Every line below from the one containing "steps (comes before" through the one containing "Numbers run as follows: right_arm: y" must be transcribed exactly. Omit all lines outside that stretch.
◇ ◇ ◇ ◇ ◇
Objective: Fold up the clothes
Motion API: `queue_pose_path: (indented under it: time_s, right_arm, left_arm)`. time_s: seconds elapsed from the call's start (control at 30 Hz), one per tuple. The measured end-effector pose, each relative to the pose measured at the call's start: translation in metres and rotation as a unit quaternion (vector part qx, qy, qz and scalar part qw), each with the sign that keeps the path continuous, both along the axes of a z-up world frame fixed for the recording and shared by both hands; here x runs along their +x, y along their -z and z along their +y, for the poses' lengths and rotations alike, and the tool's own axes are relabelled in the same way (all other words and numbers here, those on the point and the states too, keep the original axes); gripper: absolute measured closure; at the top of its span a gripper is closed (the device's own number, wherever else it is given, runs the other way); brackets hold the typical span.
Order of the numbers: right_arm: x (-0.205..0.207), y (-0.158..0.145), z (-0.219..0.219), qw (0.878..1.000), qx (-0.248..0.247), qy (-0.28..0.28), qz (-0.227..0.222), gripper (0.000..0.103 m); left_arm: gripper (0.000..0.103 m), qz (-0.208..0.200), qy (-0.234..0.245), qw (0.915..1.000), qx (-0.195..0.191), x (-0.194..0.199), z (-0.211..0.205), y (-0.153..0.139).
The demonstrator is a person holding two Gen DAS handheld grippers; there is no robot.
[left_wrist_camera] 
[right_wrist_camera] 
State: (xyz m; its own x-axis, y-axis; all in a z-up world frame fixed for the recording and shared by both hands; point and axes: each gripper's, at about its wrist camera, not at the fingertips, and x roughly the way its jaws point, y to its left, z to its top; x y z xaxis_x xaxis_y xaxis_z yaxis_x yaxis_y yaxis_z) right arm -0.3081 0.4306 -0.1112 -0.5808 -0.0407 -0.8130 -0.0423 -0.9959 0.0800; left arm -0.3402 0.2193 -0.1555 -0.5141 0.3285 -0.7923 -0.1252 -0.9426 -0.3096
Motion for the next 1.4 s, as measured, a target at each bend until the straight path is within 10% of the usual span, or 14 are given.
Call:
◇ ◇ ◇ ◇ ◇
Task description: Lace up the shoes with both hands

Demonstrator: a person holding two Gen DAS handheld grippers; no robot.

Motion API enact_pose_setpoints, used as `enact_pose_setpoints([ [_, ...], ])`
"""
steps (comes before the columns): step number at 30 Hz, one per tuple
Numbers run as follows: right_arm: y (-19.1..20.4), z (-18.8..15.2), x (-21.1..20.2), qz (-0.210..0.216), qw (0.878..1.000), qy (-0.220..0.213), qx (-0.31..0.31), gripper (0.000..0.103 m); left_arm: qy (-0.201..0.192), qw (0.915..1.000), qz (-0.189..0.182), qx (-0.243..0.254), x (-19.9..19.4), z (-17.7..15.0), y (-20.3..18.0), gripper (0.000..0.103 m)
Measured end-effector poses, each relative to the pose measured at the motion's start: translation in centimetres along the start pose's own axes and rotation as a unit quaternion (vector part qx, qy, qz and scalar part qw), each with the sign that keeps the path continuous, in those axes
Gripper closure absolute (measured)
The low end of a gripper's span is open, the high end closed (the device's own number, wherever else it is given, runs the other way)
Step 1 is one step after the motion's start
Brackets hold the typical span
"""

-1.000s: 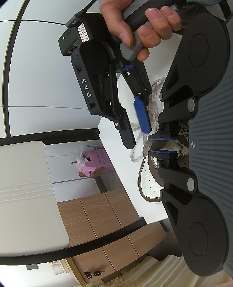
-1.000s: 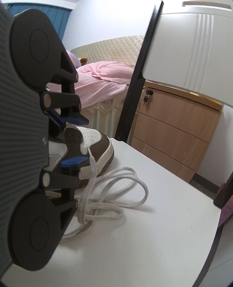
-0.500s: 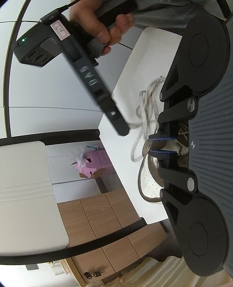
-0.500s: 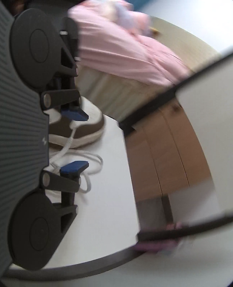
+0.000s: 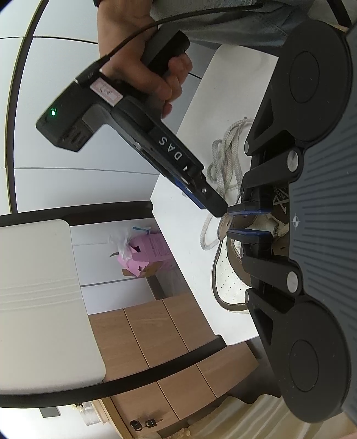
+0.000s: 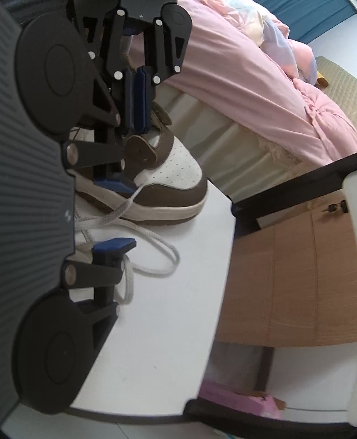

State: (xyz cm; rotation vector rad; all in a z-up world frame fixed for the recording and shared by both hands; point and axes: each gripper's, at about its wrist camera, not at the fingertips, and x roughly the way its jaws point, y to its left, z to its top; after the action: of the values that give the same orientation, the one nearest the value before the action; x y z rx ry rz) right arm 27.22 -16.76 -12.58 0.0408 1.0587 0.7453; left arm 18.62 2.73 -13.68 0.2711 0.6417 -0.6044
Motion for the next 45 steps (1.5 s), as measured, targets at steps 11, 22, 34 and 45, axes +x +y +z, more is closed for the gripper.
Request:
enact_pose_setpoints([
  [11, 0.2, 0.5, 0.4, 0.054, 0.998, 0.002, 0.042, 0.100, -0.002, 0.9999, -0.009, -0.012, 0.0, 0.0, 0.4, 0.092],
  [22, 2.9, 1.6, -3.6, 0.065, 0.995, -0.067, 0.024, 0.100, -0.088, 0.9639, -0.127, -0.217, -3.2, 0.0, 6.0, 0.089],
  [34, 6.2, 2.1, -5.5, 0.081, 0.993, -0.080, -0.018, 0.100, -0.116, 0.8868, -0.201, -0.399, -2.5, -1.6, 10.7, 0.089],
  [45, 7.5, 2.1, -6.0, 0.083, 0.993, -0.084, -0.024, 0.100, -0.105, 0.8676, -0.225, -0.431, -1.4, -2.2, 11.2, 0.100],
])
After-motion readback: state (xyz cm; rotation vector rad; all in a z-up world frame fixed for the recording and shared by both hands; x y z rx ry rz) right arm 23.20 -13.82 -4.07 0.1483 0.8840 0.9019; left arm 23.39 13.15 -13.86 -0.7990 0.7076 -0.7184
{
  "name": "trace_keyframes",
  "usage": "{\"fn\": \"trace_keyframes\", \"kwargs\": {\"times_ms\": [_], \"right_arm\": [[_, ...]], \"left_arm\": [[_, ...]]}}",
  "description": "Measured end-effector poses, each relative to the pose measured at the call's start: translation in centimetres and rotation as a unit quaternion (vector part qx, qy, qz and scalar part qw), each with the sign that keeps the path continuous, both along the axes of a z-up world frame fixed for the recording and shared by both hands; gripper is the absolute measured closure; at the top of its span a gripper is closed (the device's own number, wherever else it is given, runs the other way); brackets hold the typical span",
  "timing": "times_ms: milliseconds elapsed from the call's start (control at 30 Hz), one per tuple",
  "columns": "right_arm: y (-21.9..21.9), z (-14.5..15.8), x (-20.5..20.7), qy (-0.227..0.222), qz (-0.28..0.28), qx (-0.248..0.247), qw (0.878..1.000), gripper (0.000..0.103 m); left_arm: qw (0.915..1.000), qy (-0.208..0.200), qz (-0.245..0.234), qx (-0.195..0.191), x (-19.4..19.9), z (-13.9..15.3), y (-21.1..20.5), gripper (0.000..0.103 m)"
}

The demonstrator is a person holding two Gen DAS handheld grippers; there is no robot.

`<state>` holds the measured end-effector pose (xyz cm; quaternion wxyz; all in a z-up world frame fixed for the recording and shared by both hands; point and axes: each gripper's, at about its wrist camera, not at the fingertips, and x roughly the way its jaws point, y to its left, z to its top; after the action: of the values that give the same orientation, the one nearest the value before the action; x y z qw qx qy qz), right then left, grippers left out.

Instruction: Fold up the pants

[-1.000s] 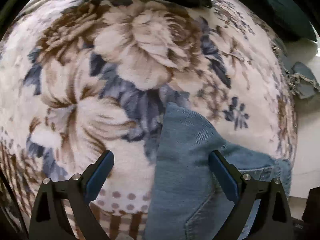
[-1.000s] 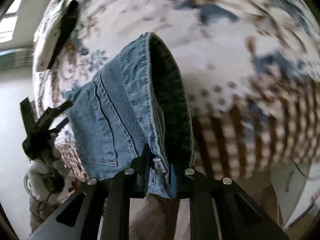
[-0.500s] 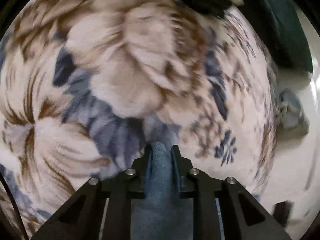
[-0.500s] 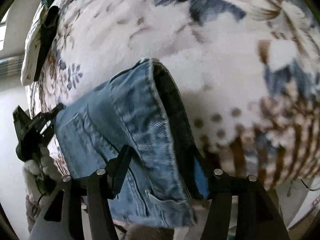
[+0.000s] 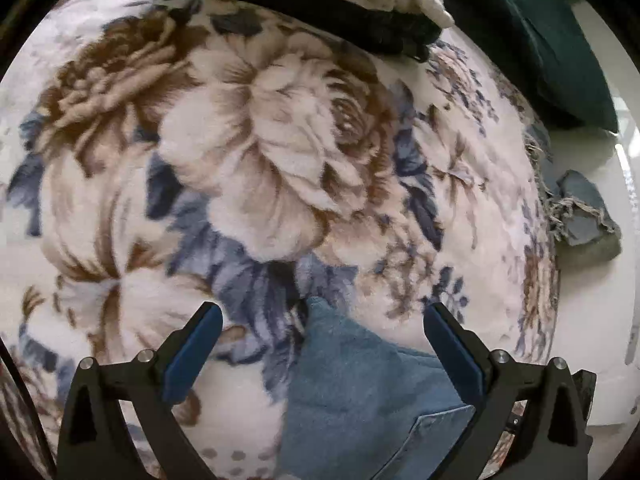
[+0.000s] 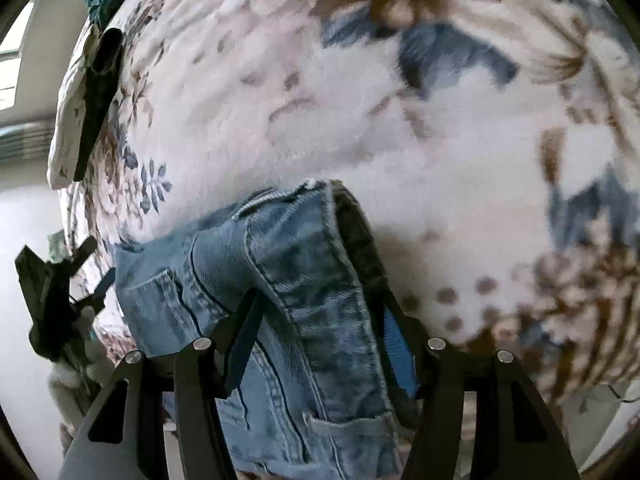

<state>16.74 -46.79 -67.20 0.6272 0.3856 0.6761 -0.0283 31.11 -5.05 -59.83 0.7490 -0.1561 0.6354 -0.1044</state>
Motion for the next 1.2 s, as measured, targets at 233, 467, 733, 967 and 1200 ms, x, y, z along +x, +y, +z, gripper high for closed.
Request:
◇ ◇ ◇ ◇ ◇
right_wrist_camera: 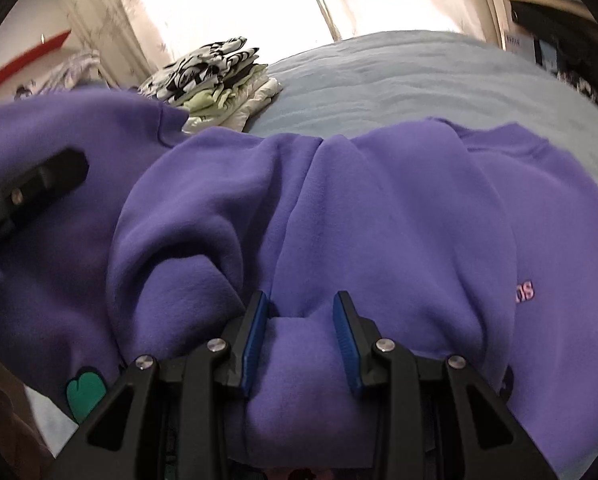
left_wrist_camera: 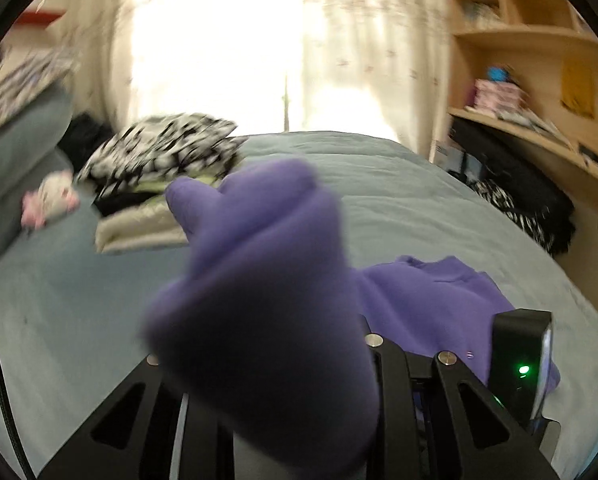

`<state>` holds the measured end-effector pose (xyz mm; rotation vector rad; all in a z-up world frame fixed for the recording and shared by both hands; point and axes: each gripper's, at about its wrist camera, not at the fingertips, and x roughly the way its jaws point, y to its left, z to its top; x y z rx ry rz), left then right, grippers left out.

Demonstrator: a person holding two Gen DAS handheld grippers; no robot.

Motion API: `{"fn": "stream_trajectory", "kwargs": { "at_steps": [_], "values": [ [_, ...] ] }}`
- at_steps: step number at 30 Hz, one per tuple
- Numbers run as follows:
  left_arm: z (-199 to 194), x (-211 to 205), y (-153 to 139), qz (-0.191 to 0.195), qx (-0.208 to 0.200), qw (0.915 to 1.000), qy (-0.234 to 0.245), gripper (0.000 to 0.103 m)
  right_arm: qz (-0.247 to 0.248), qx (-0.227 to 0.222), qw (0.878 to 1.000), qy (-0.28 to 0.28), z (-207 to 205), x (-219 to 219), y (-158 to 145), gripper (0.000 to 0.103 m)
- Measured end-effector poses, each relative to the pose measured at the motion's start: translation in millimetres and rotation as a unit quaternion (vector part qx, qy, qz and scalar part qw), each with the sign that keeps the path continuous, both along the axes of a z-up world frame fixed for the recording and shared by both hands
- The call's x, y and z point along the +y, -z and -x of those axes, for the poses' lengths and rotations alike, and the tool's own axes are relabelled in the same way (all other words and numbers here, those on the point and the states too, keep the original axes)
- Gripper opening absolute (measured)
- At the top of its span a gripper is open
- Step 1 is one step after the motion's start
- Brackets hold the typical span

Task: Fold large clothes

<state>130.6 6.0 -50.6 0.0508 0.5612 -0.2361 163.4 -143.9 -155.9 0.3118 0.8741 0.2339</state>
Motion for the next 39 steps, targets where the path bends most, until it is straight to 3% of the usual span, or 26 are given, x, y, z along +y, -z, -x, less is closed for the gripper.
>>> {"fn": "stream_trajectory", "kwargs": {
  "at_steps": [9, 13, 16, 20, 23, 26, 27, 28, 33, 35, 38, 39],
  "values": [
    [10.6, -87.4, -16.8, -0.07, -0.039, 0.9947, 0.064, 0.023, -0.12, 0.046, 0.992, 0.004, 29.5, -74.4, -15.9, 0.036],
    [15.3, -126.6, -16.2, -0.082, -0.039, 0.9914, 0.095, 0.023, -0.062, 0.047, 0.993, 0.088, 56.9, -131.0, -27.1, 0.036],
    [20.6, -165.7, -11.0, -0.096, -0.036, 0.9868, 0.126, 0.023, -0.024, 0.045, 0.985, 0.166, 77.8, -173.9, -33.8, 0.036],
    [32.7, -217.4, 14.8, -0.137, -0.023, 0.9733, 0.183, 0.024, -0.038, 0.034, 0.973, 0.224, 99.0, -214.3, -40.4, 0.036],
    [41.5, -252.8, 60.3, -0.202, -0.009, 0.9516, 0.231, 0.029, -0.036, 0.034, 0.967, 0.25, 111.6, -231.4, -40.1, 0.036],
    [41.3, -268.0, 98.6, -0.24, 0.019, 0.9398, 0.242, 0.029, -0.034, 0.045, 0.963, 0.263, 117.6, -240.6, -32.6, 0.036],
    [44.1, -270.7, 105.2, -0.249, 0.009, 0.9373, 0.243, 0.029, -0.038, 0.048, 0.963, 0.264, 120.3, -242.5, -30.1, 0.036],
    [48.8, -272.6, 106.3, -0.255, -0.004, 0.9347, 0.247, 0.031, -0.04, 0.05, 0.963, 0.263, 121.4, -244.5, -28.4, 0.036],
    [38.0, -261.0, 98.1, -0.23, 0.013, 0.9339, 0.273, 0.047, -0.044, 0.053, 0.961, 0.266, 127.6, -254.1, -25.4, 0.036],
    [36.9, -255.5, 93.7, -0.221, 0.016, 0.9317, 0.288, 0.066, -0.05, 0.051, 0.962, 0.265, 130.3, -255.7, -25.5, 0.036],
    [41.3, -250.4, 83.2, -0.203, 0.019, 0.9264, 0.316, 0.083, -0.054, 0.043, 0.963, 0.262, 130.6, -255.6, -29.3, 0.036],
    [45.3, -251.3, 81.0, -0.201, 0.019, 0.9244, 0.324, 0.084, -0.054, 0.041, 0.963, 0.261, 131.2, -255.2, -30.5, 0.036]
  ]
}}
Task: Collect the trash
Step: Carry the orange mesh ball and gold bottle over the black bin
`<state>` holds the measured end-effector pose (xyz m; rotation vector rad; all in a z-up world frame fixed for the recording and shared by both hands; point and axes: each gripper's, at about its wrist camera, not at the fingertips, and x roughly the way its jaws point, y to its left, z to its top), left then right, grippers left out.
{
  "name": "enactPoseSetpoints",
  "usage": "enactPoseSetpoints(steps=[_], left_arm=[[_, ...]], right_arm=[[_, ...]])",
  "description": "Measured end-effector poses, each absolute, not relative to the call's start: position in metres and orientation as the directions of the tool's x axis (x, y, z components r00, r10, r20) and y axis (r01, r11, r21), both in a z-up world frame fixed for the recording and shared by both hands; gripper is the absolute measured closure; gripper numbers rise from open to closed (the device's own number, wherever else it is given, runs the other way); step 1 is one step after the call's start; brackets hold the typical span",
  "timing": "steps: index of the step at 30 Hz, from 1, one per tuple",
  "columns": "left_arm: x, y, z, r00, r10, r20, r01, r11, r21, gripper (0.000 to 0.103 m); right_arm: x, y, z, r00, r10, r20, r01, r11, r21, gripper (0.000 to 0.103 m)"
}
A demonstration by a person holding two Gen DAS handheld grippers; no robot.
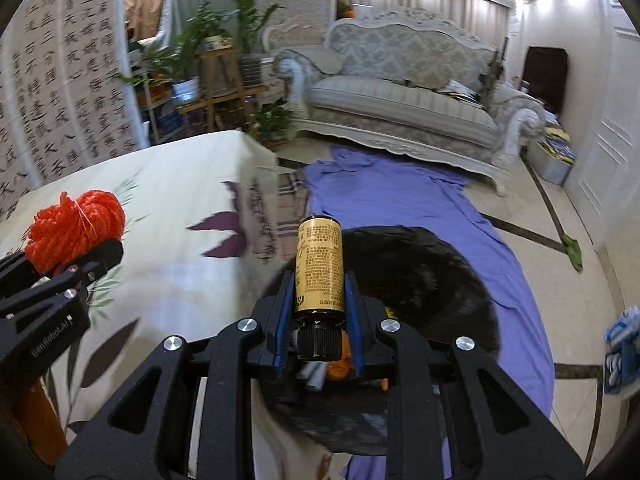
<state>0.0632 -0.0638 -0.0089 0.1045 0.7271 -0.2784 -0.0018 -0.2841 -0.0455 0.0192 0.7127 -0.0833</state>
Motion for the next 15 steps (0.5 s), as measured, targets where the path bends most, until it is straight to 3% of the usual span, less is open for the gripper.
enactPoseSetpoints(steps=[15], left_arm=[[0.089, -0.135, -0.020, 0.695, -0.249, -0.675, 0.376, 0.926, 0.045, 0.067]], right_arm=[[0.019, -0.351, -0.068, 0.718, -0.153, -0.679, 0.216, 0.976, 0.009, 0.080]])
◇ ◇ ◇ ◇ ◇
Solution to this problem:
steps (comes before the columns): step number at 30 Hz, one per tuple
Numbers run as follows: right_arm: y (-19.1..20.4), z (-18.8..15.2), x (-21.1..20.2), qz (-0.210..0.216), qw (0.878..1.000), qy (-0.220..0.213), qx (-0.31..0.31), gripper (0.000..0.103 m); left_arm: qy (-0.201..0.192), qw (0.915..1.000), qz (-0.189..0.182), qx (-0.243..0.254), x (-19.9..19.4), z (-17.7..15.0), y (-20.3..18.0), gripper (0.000..0.103 m)

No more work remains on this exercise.